■ **What to work on**: Determine the number of lines in the listing that contain "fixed". Write only that number.

■ **Information provided**:
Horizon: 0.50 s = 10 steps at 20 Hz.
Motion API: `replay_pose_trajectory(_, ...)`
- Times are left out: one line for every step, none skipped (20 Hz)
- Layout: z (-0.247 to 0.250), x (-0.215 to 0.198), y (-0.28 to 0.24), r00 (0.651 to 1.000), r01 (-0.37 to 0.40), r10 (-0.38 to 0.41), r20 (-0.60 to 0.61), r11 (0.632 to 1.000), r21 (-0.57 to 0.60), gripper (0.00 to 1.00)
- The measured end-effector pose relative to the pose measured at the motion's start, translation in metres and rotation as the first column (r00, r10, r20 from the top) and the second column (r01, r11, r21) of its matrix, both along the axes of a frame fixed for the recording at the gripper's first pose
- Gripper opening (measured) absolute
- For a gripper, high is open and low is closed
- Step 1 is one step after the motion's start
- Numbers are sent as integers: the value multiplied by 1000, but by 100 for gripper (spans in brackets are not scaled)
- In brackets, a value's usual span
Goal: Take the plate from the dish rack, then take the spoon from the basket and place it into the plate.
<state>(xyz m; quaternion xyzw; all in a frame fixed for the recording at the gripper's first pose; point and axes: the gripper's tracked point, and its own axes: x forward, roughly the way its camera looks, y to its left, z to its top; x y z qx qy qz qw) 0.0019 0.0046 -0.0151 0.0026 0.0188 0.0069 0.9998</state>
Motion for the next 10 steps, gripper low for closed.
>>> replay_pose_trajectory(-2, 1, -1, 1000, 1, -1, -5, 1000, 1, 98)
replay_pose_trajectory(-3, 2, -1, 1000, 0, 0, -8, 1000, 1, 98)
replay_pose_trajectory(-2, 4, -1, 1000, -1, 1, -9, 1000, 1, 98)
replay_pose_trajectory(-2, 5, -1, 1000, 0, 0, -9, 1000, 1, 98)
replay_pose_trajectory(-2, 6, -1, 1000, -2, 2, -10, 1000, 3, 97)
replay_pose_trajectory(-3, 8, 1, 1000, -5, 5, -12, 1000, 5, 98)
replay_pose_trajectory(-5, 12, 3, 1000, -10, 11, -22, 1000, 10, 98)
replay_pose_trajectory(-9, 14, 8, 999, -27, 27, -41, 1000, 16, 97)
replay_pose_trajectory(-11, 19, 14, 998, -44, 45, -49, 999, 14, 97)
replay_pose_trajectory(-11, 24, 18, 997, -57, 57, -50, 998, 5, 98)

■ **Output below**: 2